I managed to do this operation on only two nodes of aggregation, when suddenly this whole whistle dance stopped. But it seemed to me very suspicious that the minute before my colleague, who was sitting at the next table, took out the network patchcord from the switch port that served to access the equipment and configure it. I asked a colleague to reconnect my laptop to the network - after 10 seconds, "pinging" to the switches again took off to ugly values. The source was found, but this laptop has been used for months to update software and configure network equipment, what could have happened to it?
For a start, it was decided, although the installed antivirus was present, to scan for tools and malware from the doctor and the laboratory. Nothing significant was found. We tried to boot into Linux - the network was silent, no flooding. Back loaded Windows - lasting effect, immediately Vilan filled with ARP flood. But just yesterday, the laptop was all right! And then for some reason I got into the settings of the network card ... My colleague is not often involved in setting up the hardware and updating the software on it, so he could not remember the mask and gateway values ​​for the control network. And he made an annoying error in the configuration of the network card - instead of 255.255.224.0 for the subnet mask, he indicated 255.255.254.0!

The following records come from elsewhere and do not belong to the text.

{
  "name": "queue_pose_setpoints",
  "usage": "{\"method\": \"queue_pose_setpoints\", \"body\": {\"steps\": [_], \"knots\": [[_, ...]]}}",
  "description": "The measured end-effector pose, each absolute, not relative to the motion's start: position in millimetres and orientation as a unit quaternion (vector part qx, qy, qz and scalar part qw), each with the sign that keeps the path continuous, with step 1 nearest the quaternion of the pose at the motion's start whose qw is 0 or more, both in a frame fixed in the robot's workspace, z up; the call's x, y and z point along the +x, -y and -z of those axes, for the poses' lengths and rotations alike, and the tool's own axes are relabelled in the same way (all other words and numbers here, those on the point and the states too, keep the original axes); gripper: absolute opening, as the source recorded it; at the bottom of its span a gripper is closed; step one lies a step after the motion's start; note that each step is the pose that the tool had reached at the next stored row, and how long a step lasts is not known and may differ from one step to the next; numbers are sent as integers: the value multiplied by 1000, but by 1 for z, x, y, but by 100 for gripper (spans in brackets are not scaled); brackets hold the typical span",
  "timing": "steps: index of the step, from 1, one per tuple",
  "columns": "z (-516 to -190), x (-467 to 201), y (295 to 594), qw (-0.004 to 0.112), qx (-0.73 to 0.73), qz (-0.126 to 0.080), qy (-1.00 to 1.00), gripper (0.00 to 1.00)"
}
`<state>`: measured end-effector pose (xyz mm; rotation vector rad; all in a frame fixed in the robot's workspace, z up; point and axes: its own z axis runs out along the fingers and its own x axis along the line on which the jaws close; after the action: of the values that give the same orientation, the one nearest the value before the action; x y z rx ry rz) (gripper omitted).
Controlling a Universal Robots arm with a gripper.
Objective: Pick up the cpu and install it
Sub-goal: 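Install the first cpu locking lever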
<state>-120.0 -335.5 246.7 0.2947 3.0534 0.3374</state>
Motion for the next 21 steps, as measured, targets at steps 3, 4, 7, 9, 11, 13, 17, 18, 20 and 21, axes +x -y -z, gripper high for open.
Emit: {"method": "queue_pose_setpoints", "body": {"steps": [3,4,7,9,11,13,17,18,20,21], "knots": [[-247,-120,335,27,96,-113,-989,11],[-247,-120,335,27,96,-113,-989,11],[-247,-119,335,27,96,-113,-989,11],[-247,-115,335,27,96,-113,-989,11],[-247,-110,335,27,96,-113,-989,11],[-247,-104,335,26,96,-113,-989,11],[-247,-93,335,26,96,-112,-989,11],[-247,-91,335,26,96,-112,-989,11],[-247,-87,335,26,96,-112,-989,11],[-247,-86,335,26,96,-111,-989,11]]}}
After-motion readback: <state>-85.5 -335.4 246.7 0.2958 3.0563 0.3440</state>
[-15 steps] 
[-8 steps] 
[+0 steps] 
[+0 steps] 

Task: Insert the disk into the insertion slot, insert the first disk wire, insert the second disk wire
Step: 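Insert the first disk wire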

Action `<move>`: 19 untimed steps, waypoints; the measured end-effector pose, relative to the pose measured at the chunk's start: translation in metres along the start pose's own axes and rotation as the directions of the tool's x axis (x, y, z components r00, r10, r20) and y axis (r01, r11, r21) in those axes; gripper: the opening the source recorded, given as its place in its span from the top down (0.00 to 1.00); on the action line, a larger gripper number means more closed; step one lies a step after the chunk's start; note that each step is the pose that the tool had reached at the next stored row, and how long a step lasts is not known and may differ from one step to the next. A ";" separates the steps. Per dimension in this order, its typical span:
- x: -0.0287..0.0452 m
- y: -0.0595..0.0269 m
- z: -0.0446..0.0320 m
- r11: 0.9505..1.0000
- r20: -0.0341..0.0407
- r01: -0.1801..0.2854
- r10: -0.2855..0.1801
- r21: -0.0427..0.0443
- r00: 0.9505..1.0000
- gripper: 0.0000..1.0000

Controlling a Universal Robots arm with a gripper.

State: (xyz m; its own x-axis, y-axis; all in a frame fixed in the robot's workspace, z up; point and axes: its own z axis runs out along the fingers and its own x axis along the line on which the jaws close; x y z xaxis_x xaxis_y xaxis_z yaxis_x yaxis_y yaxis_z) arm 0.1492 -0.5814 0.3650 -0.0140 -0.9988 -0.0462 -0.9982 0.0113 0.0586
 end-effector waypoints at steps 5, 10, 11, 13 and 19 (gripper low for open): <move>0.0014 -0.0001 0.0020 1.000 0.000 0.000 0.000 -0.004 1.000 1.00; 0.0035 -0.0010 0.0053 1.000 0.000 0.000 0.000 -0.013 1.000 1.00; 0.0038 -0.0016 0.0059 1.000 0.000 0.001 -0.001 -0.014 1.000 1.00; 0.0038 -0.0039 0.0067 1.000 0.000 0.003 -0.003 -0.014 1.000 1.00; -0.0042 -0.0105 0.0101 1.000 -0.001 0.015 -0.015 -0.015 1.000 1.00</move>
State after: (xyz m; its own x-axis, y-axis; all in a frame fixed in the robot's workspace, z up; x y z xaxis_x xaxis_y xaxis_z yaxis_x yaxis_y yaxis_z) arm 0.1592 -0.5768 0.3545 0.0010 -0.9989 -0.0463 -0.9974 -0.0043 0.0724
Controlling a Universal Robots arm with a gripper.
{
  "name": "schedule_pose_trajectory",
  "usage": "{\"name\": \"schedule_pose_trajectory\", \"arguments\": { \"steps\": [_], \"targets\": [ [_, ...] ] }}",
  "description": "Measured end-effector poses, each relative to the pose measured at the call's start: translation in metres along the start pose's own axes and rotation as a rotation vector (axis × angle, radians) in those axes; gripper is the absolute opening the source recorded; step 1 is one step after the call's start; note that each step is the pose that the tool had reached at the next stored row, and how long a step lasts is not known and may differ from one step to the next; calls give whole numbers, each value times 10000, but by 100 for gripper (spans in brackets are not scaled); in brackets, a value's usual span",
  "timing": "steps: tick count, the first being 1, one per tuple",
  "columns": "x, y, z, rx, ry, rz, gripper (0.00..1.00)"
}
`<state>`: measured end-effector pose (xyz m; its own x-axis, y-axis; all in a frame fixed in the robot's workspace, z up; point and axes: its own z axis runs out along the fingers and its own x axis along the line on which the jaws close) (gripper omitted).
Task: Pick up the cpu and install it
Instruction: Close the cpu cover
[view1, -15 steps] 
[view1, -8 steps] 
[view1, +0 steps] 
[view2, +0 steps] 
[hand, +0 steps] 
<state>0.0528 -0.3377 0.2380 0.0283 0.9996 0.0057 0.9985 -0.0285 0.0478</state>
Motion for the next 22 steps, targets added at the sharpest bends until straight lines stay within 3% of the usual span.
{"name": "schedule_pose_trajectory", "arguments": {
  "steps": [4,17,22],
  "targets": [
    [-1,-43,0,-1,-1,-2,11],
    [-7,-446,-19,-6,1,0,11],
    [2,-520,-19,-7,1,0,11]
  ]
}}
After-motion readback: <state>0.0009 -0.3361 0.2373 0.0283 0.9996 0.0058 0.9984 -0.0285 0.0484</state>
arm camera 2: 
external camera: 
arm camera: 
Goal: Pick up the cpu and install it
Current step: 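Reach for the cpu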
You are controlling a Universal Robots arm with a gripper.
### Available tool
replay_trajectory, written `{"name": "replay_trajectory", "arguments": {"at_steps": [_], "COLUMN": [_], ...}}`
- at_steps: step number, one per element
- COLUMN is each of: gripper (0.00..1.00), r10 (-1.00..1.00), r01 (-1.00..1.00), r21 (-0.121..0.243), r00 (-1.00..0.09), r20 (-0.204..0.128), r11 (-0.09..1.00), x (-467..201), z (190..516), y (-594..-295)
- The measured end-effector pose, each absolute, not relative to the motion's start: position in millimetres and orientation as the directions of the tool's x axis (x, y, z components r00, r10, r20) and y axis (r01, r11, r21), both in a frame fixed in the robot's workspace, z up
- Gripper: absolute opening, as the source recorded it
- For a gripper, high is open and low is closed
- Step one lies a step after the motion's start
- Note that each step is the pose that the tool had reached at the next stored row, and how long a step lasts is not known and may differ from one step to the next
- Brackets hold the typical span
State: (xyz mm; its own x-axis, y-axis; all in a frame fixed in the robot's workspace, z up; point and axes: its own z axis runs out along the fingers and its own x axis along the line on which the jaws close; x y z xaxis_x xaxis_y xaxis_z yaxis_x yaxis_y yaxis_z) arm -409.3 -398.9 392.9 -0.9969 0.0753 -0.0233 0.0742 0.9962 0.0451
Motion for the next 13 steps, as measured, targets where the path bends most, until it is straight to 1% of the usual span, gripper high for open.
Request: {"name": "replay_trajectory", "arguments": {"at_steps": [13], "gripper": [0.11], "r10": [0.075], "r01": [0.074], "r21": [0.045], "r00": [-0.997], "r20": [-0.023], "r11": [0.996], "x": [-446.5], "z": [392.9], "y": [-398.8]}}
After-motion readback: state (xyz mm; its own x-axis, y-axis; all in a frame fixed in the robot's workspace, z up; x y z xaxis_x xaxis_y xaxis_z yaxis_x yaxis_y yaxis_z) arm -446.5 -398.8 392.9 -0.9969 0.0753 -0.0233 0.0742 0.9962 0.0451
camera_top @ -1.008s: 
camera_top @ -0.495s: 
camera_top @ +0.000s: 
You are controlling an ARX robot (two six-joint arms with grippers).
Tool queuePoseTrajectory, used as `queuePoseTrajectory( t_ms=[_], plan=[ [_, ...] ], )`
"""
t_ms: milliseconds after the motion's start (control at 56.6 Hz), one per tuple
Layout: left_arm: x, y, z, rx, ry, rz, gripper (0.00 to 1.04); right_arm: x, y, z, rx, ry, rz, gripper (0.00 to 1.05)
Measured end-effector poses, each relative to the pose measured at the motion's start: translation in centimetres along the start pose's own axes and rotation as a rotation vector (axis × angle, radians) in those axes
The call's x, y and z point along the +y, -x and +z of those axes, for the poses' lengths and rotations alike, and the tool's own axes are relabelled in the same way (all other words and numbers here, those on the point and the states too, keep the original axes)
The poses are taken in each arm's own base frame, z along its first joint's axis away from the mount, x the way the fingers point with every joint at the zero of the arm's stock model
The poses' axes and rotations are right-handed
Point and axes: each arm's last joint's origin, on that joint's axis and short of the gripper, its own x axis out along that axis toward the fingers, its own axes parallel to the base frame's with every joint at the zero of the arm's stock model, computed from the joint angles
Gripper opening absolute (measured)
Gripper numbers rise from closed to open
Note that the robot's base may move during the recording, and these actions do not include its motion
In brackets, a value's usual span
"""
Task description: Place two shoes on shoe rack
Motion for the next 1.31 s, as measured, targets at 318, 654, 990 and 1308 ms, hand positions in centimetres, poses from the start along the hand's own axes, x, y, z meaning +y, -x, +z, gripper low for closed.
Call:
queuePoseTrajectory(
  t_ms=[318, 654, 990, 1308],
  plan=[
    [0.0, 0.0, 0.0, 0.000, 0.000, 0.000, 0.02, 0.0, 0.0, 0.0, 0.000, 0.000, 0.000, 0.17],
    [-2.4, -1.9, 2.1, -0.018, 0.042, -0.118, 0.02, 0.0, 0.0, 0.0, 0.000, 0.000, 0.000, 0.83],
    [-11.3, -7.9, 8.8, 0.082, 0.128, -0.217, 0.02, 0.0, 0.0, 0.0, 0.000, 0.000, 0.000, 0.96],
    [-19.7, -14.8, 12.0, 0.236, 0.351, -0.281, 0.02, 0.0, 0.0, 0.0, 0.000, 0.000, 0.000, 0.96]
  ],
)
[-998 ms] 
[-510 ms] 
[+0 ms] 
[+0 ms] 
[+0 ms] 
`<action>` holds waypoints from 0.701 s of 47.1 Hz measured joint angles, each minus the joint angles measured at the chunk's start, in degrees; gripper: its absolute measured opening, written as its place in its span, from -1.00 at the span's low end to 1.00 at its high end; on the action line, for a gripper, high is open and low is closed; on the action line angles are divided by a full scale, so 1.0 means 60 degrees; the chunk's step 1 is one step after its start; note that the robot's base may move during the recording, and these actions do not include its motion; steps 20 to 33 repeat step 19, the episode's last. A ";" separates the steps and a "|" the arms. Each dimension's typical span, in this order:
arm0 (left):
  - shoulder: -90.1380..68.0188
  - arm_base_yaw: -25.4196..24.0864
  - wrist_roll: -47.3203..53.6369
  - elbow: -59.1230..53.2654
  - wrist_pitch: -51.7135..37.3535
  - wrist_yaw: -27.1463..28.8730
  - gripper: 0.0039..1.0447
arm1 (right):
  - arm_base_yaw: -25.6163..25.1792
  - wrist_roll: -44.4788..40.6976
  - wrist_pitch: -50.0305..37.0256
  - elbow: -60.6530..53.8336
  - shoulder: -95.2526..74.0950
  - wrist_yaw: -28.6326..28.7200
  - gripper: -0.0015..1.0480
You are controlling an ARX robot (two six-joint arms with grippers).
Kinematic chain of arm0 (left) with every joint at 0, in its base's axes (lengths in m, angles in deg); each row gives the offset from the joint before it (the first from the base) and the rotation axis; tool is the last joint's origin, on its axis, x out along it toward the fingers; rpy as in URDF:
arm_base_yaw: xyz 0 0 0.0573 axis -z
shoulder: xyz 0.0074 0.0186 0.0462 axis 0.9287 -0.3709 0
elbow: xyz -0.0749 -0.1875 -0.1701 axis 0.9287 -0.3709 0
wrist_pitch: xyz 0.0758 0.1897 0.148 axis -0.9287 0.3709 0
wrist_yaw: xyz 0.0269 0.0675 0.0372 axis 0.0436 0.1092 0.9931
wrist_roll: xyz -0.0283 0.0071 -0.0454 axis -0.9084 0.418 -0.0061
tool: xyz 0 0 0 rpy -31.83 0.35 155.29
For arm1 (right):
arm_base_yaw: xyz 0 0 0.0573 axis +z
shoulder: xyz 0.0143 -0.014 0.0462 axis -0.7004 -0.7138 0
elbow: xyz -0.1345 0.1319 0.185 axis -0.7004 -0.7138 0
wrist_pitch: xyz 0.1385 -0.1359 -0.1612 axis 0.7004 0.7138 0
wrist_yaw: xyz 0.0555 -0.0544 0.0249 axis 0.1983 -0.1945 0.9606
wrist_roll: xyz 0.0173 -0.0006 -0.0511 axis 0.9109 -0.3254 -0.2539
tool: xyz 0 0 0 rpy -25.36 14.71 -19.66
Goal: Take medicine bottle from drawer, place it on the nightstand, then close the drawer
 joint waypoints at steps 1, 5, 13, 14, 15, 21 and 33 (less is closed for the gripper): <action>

But what struck me even more was the fact that despite the obviously wrong configuration (the gateway was outside the network segment due to an incorrectly specified mask), the OS resignedly swallowed this nonsense! Turning the laptop into an ARP traffic generator. This is what happened in the ipv4 protocol settings:
IP 10.220.198.111 255.255.254.0 10.220.192.1
With this mask, the subnet is limited to IP addresses 10.220.198.1 - 10.220.199.254 and the gateway 10.220.192.1 lies outside this range. The operating system should not allow the assignment of a gateway address from another network. This is an obvious bug!
I would be grateful if someone took the trouble to explain the mechanism of ARP flood in this situation, on my own behalf I would like to wish all the network specialists to be attentive and attentive again. As they say - measure seven times, cut once.